The recipes in FINE PRESERVING can be maddeningly vague. Full boil or simmer? When you leave the marmalade fruit overnight to soak in water, do you cover, refrigerate, cover and refrigerate? [Answer: cover with plastic wrap and refrigerate]. And, it is an older book (1967)and even the annotated version (annotated by M.F.K. Fisher, 1986)does not include modern canning techniques, so it requires using another reference to know how to put up a particular preserve if you are not an experienced canner.
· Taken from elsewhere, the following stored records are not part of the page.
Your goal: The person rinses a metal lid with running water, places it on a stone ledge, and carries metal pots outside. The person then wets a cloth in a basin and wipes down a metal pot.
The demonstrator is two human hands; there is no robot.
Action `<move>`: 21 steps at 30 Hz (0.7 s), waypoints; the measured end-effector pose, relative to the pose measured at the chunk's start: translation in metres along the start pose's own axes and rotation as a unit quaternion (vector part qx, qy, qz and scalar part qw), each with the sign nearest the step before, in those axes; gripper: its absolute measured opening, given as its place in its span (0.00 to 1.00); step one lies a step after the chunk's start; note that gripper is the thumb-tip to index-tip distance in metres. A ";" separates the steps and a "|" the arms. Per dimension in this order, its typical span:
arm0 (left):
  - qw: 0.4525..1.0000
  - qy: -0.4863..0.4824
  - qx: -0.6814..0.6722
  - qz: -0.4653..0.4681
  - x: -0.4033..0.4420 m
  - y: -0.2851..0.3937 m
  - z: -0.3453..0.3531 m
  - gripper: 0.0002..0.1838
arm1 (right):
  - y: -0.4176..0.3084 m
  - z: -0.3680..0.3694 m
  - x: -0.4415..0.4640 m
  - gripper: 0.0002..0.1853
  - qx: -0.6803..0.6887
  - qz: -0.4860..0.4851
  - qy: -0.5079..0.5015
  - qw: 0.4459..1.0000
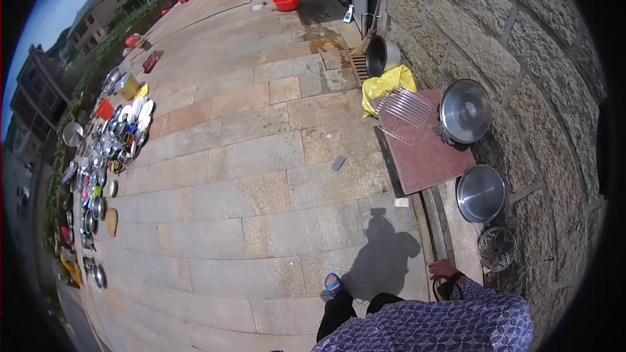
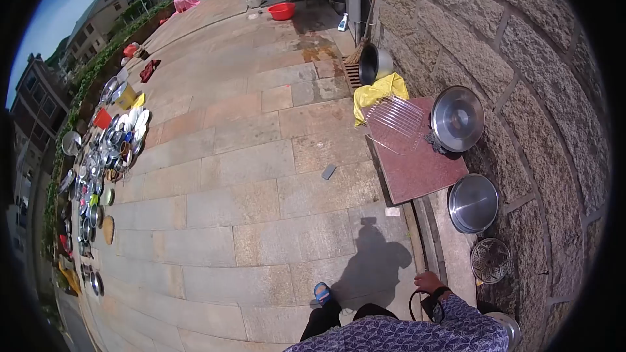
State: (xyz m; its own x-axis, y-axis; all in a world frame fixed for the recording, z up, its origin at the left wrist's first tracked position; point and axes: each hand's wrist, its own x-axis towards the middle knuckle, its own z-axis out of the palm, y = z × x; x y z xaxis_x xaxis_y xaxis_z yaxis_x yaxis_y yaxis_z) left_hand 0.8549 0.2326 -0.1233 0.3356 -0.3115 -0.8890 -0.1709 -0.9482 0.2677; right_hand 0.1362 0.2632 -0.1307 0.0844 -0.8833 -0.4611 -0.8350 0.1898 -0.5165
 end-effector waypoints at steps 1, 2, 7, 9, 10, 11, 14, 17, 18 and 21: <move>1.000 0.007 -0.003 0.027 0.009 0.045 -0.006 0.17 | -0.007 0.012 0.016 0.20 0.239 0.165 -0.033 0.956; 0.998 0.014 -0.007 0.056 0.011 0.098 -0.011 0.17 | -0.009 0.017 0.029 0.20 0.238 0.161 -0.033 0.957; 0.980 0.025 -0.036 0.193 0.043 0.331 -0.013 0.16 | -0.034 0.002 0.117 0.16 0.315 0.028 0.013 0.949; 0.976 0.013 0.004 0.215 0.067 0.407 -0.004 0.16 | -0.079 -0.045 0.177 0.11 0.462 0.396 -0.010 0.793; 0.977 0.011 0.009 0.212 0.077 0.434 0.002 0.16 | -0.073 -0.058 0.195 0.10 0.334 0.312 -0.030 0.889; 0.980 0.005 0.018 0.196 0.082 0.453 0.003 0.16 | -0.069 -0.068 0.206 0.09 0.197 0.217 -0.057 0.954; 0.988 -0.017 0.076 0.134 0.092 0.530 0.014 0.17 | -0.065 -0.136 0.284 0.08 -0.124 -0.054 -0.040 0.990; 0.992 -0.051 0.067 0.093 0.119 0.563 0.021 0.16 | -0.070 -0.201 0.382 0.09 0.132 0.072 -0.041 0.988; 0.994 -0.046 0.062 0.073 0.121 0.581 0.021 0.16 | -0.074 -0.225 0.417 0.08 0.267 0.141 0.019 0.953; 0.998 -0.032 0.047 0.017 0.130 0.633 0.022 0.16 | -0.125 -0.328 0.515 0.11 0.431 0.252 0.075 0.863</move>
State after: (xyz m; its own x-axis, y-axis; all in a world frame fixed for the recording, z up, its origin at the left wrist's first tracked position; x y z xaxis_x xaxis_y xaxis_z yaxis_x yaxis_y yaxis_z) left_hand 0.7703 -0.4064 -0.0780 0.2680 -0.3360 -0.9029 -0.2690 -0.9260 0.2648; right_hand 0.1060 -0.3564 -0.0671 -0.2962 -0.6288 -0.7189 -0.0241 0.7574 -0.6525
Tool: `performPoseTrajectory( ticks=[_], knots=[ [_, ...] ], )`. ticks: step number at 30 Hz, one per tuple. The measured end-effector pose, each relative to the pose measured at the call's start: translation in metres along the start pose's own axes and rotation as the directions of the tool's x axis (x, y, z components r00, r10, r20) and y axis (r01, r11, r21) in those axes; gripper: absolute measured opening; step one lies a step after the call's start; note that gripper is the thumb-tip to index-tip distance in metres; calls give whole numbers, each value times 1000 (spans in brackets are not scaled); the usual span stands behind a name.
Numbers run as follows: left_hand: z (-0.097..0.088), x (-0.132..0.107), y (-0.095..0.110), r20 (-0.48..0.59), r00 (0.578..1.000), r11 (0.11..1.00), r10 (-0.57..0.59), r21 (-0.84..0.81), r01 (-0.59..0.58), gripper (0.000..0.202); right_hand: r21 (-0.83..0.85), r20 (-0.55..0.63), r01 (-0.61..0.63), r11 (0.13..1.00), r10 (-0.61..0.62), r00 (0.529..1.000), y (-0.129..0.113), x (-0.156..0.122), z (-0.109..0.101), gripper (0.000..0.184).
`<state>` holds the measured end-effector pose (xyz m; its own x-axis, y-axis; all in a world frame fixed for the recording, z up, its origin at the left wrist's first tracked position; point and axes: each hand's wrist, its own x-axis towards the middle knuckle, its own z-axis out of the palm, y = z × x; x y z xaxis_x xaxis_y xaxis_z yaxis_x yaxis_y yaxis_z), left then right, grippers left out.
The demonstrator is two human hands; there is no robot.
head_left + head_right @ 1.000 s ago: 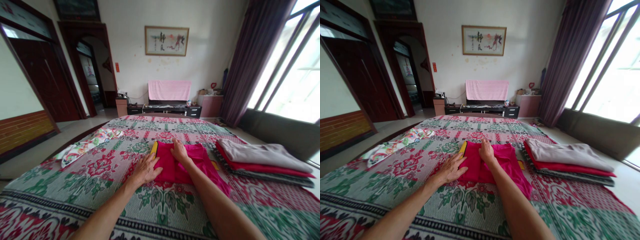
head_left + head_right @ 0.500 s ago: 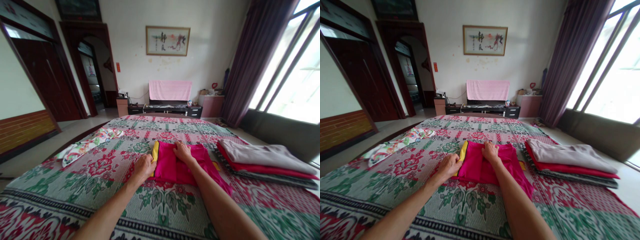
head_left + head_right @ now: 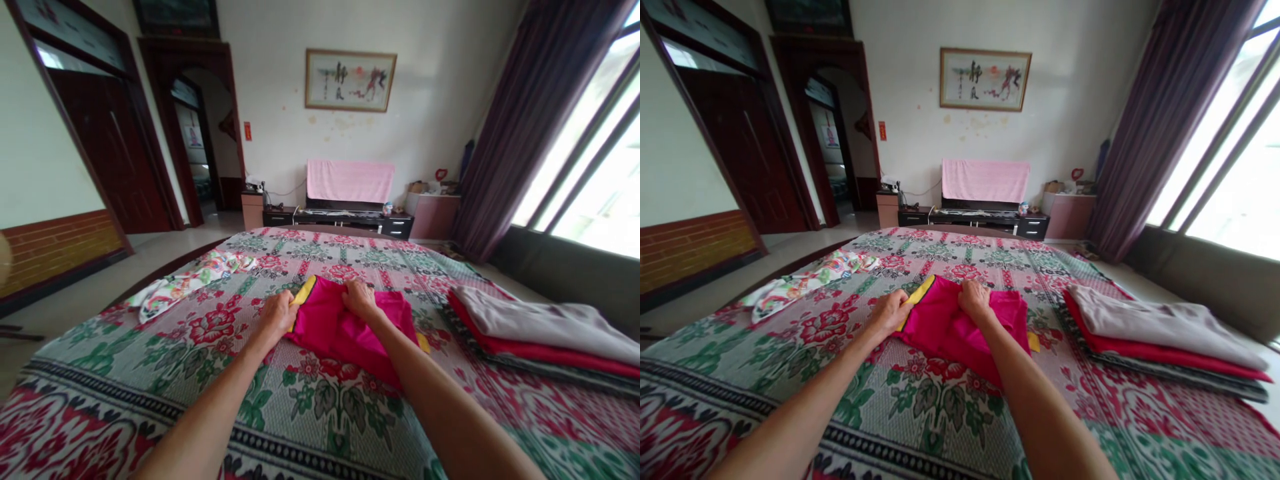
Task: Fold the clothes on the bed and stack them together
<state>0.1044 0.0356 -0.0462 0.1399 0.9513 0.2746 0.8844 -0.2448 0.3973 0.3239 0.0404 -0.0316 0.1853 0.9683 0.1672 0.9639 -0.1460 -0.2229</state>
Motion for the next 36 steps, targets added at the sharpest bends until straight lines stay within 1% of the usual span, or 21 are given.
performPoseTrajectory(
  ticks=[4,6,8,9,11,13,15,18,21,23,26,29,32,36],
  knots=[
    [-16,9,-27,-79,995,994,-63,85,69,21,47,11,41,998,-42,999,-34,11,4,26],
    [-19,11,-37,-113,989,988,-100,104,111,22,82,-1,68,994,-68,998,-47,14,7,28],
    [-18,12,-45,-128,985,986,-118,101,131,23,111,-13,83,990,-82,997,-53,16,10,31],
    [-17,12,-47,-139,984,988,-111,94,124,23,121,-23,85,989,-83,996,-53,17,11,33],
    [-13,13,-49,-183,981,994,-60,76,75,26,128,-61,100,987,-92,994,-46,17,13,35],
    [-8,14,-50,-230,973,998,24,57,-11,28,119,-113,132,984,-118,987,-34,16,13,34],
    [-1,15,-49,-244,965,995,96,38,-89,26,96,-137,147,984,-133,982,-21,14,11,31],
    [11,14,-49,-236,960,988,152,30,-149,25,63,-120,129,990,-120,985,-12,12,9,28],
    [21,10,-50,-216,961,984,175,46,-169,26,74,-95,128,989,-121,988,-17,14,9,32],
    [25,8,-51,-199,966,986,163,58,-154,28,92,-88,137,986,-129,988,-23,17,11,32],
    [24,6,-51,-181,976,992,116,67,-106,35,92,-69,152,984,-146,987,-31,22,16,27],
    [20,5,-51,-154,985,994,82,86,-69,44,83,-31,129,988,-127,991,-33,28,22,22],
    [17,3,-49,-119,991,992,61,118,-46,48,80,-28,110,991,-109,994,-34,34,27,23],
    [15,0,-45,-100,995,987,27,161,-10,49,52,-21,133,990,-132,991,-35,40,29,26]
  ],
)
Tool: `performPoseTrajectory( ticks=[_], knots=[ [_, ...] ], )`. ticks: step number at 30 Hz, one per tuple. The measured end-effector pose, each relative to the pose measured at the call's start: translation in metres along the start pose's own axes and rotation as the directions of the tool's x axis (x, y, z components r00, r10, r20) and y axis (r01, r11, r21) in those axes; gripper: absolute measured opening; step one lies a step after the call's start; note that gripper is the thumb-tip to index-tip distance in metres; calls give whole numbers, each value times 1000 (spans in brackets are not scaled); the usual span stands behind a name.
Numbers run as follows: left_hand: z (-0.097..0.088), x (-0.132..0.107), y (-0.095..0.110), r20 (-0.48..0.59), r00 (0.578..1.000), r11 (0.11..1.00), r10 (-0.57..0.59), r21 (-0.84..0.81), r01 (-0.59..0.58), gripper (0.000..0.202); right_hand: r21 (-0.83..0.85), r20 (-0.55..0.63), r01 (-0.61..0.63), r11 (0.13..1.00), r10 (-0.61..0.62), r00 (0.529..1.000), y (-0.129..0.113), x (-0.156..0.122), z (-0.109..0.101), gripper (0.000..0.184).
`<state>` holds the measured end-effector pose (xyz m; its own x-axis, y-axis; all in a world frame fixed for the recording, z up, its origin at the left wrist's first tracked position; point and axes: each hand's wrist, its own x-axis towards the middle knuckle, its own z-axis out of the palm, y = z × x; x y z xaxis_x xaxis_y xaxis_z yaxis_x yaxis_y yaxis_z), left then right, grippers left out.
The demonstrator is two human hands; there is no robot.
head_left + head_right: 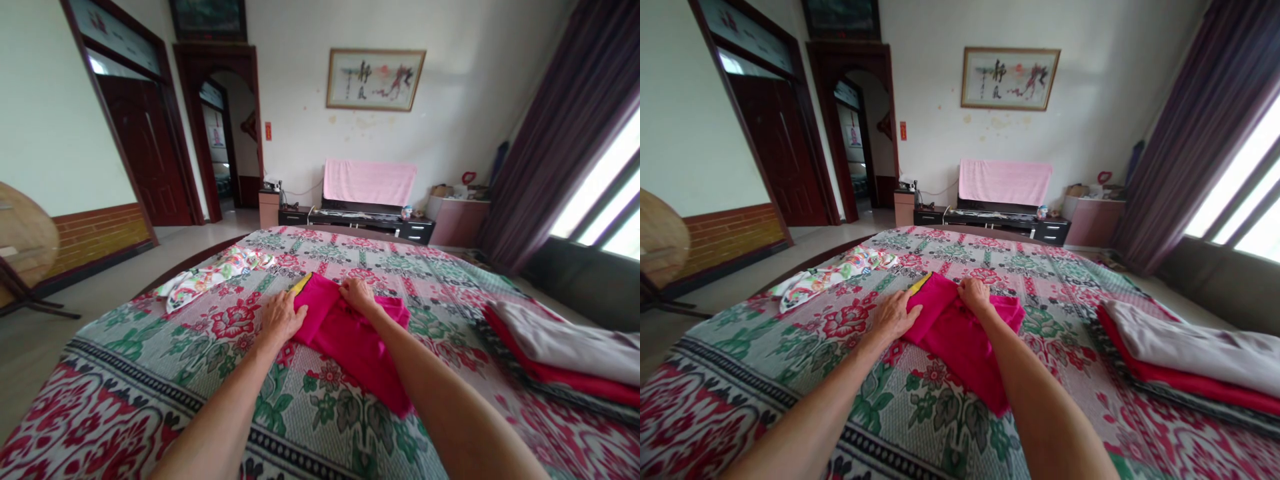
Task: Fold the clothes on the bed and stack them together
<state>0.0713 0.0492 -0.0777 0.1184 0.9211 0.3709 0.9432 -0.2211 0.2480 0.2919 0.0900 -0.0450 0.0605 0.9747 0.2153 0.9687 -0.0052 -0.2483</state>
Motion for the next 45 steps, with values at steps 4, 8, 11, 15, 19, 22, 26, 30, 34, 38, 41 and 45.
performPoseTrajectory(
  ticks=[4,8,11,15,19,22,26,30,34,38,41,45],
  knots=[
    [-4,-3,4,2,1000,1000,-14,19,14,47,-7,37,47,999,-47,998,14,0,-10,30],
    [-17,-2,0,10,998,998,-56,20,56,51,-37,-16,-18,999,18,1000,54,-9,-24,33],
    [-30,3,-7,120,978,984,-169,75,161,45,-74,34,-47,996,50,998,86,-21,-29,31],
    [-44,9,-14,316,905,959,-284,107,263,31,-76,33,-59,995,62,998,105,-30,-27,33],
    [-49,13,-10,339,882,945,-326,135,297,28,-91,65,-56,994,62,996,105,-28,-29,29],
    [-48,20,-8,256,919,948,-301,189,258,30,-55,92,-8,998,13,996,105,-26,-33,26],
    [-45,38,-11,116,978,955,-173,263,138,34,129,198,-7,992,-19,980,106,-33,-39,20],
    [-42,60,-20,-7,997,963,-79,257,78,33,366,409,-40,930,-122,904,102,-48,-42,19],
    [-39,64,-28,-72,997,988,36,155,-24,34,439,369,-71,896,-108,923,102,-53,-41,26],
    [-29,46,-20,-58,957,954,285,-80,-289,35,438,161,-23,899,-53,985,104,-51,-37,30],
    [-18,28,1,-52,905,887,422,-184,-424,43,419,158,20,908,-95,983,106,-52,-36,31],
    [-10,10,26,2,839,818,544,-223,-530,48,436,181,28,899,-118,976,114,-53,-30,27]
  ],
)
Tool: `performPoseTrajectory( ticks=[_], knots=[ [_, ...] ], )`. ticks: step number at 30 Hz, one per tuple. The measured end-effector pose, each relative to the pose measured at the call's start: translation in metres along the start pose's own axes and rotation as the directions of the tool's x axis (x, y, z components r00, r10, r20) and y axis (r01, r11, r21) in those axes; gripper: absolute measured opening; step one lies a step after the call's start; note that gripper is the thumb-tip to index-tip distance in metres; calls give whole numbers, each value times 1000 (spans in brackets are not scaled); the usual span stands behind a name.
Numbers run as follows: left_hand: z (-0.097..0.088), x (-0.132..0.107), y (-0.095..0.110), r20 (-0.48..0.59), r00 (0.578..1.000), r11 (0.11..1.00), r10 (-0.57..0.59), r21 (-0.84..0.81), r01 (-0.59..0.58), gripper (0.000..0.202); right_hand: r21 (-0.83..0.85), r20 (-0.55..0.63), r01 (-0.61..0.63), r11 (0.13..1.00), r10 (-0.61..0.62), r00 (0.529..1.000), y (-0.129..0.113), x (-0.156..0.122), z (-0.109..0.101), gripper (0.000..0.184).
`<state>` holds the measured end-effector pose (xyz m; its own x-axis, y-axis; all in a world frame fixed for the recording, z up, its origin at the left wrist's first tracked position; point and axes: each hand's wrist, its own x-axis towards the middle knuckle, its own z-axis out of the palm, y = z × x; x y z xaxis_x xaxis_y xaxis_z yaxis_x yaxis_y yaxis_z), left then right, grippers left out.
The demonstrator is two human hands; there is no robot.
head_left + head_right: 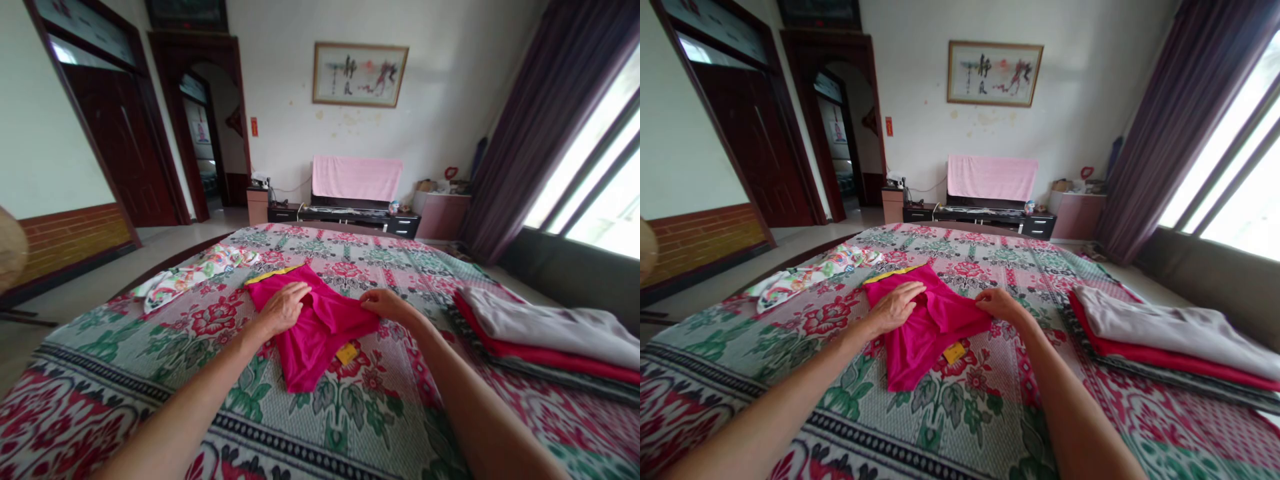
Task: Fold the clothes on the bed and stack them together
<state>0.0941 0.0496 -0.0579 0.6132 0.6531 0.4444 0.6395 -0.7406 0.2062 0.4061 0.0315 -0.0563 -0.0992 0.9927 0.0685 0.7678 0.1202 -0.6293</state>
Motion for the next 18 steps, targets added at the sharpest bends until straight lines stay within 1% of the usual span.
performPoseTrajectory(
  ticks=[2,5,9,12,14,16,17,18],
  knots=[
    [4,-2,7,70,996,999,53,-13,-52,43,23,-42,-10,1000,11,999,6,0,1,27],
    [7,-7,10,157,983,996,92,-24,-89,36,5,-95,-19,1000,19,995,9,0,2,26],
    [5,-10,5,159,980,992,120,-65,-111,35,-98,-104,5,995,-16,994,1,-3,-2,24],
    [-2,-10,-2,123,986,991,113,-85,-103,37,-118,-88,12,993,-22,996,-1,-5,-6,26],
    [-9,-13,-8,111,991,995,78,-67,-70,43,-142,-135,-7,990,-13,991,2,-6,-9,29],
    [-17,-19,-13,142,989,998,46,-43,-40,51,-187,-165,16,982,-47,985,7,-9,-13,35],
    [-22,-23,-14,176,984,999,31,-33,-26,55,-205,-139,55,977,-85,987,9,-11,-15,38],
    [-27,-28,-15,215,977,1000,16,-28,-10,58,-211,-88,103,972,-124,988,10,-13,-18,42]
  ],
)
Putting the above minor issues aside, these recipes are fun and very different. Don't miss banana jam (too bad there isn't a different name for this wonderful preserve), pickled grapes (use white wine vinegar, omit the onion), lime marmalade, cucumber ketchup, spiced tomato preserve, pepper chermoula (slice peppers into narrow 1/2 - 1-1/2" strips). Recipe quantities are small but easily doubled or halved. This is a great asset - you can make up some nice jars of jam with a handful of fruit using FINE PRESERVING's recipes. You'll find you get great bragging rights and willing tasters for your enthusiastic preserving using recipes from this book.
I am not an enthusiastic jelly maker but feel that I should comment on the fact that to make most of Mrs. Plagemann's jelly recipes you must rely on pectin.